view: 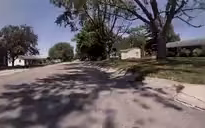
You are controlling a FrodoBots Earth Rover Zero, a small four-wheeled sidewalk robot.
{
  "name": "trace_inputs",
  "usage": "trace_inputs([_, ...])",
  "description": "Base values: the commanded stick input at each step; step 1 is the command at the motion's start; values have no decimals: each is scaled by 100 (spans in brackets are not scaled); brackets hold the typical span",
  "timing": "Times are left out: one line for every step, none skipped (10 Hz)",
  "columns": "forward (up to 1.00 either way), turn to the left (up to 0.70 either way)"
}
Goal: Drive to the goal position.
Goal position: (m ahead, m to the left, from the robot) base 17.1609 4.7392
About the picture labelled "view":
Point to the dense dark green tree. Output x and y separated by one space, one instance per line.
90 46

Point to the small white shed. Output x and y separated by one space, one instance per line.
130 53

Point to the round green tree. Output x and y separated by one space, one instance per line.
61 51

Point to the grey asphalt road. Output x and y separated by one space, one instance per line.
73 100

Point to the big spreading tree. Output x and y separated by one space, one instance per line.
161 46

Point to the grass lawn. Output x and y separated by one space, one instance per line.
176 68

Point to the low white house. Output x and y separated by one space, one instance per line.
20 61

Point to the broad dark tree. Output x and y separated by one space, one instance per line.
20 41

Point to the low house with grey roof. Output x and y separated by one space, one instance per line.
193 43

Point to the pale concrete driveway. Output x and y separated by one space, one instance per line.
193 93

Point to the pale concrete pavement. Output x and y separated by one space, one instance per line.
6 72

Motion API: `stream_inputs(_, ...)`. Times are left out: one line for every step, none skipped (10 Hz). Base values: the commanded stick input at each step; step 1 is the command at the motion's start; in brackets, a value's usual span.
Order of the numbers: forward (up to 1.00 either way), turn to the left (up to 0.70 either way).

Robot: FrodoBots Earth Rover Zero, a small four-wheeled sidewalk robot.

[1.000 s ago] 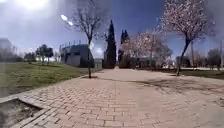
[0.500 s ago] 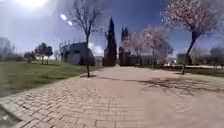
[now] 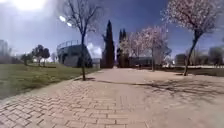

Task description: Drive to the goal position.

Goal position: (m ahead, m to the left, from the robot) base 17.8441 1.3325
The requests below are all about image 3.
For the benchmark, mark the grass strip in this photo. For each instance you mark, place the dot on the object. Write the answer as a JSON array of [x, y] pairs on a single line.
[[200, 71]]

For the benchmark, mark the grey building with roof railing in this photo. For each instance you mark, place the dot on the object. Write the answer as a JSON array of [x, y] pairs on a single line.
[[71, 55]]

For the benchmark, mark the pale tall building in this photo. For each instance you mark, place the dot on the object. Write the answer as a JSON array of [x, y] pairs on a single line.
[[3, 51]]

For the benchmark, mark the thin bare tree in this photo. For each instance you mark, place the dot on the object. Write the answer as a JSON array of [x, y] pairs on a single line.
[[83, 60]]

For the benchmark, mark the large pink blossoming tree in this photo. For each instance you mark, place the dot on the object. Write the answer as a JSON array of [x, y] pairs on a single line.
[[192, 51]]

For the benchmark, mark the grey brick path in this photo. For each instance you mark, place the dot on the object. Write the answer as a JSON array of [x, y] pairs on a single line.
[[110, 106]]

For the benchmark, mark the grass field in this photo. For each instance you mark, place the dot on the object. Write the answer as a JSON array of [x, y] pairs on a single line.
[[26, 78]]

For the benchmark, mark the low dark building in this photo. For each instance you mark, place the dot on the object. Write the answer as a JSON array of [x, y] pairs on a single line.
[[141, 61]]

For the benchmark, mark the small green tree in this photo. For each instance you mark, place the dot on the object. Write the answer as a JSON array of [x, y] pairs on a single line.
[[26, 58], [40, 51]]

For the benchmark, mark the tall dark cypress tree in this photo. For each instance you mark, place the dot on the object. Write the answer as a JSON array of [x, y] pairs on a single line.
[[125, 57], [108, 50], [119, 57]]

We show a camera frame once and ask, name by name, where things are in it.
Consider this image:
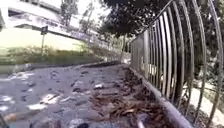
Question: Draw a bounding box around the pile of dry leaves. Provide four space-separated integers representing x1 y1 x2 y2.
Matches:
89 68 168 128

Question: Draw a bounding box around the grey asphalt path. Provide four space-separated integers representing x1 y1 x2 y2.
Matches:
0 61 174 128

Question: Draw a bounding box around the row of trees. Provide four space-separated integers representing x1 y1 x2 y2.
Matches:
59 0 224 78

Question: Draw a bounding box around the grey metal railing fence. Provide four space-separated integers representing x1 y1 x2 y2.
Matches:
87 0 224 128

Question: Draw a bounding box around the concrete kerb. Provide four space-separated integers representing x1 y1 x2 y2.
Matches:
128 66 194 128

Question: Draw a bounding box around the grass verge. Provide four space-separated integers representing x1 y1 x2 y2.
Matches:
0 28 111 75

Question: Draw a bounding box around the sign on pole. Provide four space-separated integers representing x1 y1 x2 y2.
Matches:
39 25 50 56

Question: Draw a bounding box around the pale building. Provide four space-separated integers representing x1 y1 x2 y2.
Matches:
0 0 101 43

------

## [Your goal]
Please return the records above exactly as written, dropping every picture.

## [Answer to the problem]
view: 
You are controlling a FrodoBots Earth Rover Zero, a small four-wheeled sidewalk robot.
{
  "name": "trace_inputs",
  "usage": "trace_inputs([_, ...])",
  "description": "Base values: the commanded stick input at each step; step 1 is the command at the motion's start; values have no decimals: each is scaled by 100 (spans in brackets are not scaled); brackets hold the typical span",
  "timing": "Times are left out: one line for every step, none skipped (10 Hz)",
  "columns": "forward (up to 1.00 either way), turn to the left (up to 0.70 either way)"
}
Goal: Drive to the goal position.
Goal position: (m ahead, m to the left, from the robot) base 17.1609 4.7392
About the picture labelled "view":
Point to the dense dark green tree. Output x and y separated by one space, one instance per line.
90 46

Point to the small white shed. Output x and y separated by one space, one instance per line.
130 53

Point to the round green tree. Output x and y separated by one space, one instance per line.
61 51

Point to the grey asphalt road. Output x and y separated by one space, one instance per line.
73 100

Point to the big spreading tree. Output x and y separated by one space, one instance per line.
161 46

Point to the grass lawn. Output x and y separated by one space, one instance per line.
176 68

Point to the low white house. Output x and y separated by one space, one instance per line.
20 61

Point to the broad dark tree. Output x and y separated by one space, one instance per line.
20 41

Point to the low house with grey roof. Output x and y separated by one space, one instance per line.
193 43

Point to the pale concrete driveway. Output x and y separated by one space, one instance per line.
193 93

Point to the pale concrete pavement. Output x and y separated by one space, one instance per line.
6 72

Motion API: `stream_inputs(_, ...)`. Times are left out: one line for every step, none skipped (10 Hz). Base values: the commanded stick input at each step; step 1 is the command at the motion's start; in brackets, a value's usual span.
Order of the numbers: forward (up to 1.00 either way), turn to the left (up to 0.70 either way).

Robot: FrodoBots Earth Rover Zero, a small four-wheeled sidewalk robot.

[1.000 s ago] 
[0.500 s ago] 
[now] 

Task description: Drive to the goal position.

Goal position: (m ahead, m to the left, from the robot) base 17.8441 1.3325
The requests below are all about image 3.
For the benchmark, mark the grass strip in this photo. For each instance you mark, place the dot on the object. Write the answer as a JSON array of [x, y] pairs on a single line.
[[200, 71]]

For the benchmark, mark the grey building with roof railing in this photo. For each instance you mark, place the dot on the object. Write the answer as a JSON array of [x, y] pairs on a single line.
[[71, 55]]

For the benchmark, mark the pale tall building in this photo. For each instance you mark, place the dot on the object. Write the answer as a JSON array of [x, y] pairs on a single line.
[[3, 51]]

For the benchmark, mark the thin bare tree in this photo. For each instance you mark, place the dot on the object. Write the answer as a JSON array of [x, y] pairs on a single line.
[[83, 60]]

For the benchmark, mark the large pink blossoming tree in this photo. For each instance you mark, place the dot on the object. Write the answer as a JSON array of [x, y] pairs on a single line.
[[192, 51]]

For the benchmark, mark the grey brick path in this photo. For each instance you mark, place the dot on the object. Write the answer as a JSON array of [x, y] pairs on a single line.
[[110, 106]]

For the benchmark, mark the grass field in this photo. For each instance you mark, place the dot on the object. Write the answer as a JSON array of [x, y] pairs on a single line.
[[26, 78]]

For the benchmark, mark the low dark building in this photo. For each instance you mark, place the dot on the object. Write the answer as a JSON array of [x, y] pairs on a single line.
[[141, 61]]

For the benchmark, mark the small green tree in this photo. For each instance you mark, place the dot on the object. Write the answer as a JSON array of [x, y] pairs on a single line.
[[26, 58], [40, 51]]

For the benchmark, mark the tall dark cypress tree in this photo. For each instance you mark, place the dot on the object. Write the answer as a JSON array of [x, y] pairs on a single line.
[[125, 57], [108, 50], [119, 57]]

We show a camera frame once and ask, name by name, where things are in it.
Consider this image:
Question: Draw a bounding box around the pile of dry leaves. Provide four space-separated integers representing x1 y1 x2 y2.
Matches:
89 68 168 128

Question: Draw a bounding box around the grey asphalt path. Provide four space-separated integers representing x1 y1 x2 y2.
Matches:
0 61 174 128

Question: Draw a bounding box around the row of trees. Provide four space-separated integers representing x1 y1 x2 y2.
Matches:
59 0 224 78

Question: Draw a bounding box around the grey metal railing fence. Provide four space-separated integers representing x1 y1 x2 y2.
Matches:
87 0 224 128

Question: Draw a bounding box around the concrete kerb. Provide four space-separated integers representing x1 y1 x2 y2.
Matches:
128 66 194 128

Question: Draw a bounding box around the grass verge. Provide four space-separated integers representing x1 y1 x2 y2.
Matches:
0 28 111 75

Question: Draw a bounding box around the sign on pole. Provide four space-separated integers representing x1 y1 x2 y2.
Matches:
39 25 50 56

Question: Draw a bounding box around the pale building. Provide four space-separated integers representing x1 y1 x2 y2.
Matches:
0 0 101 43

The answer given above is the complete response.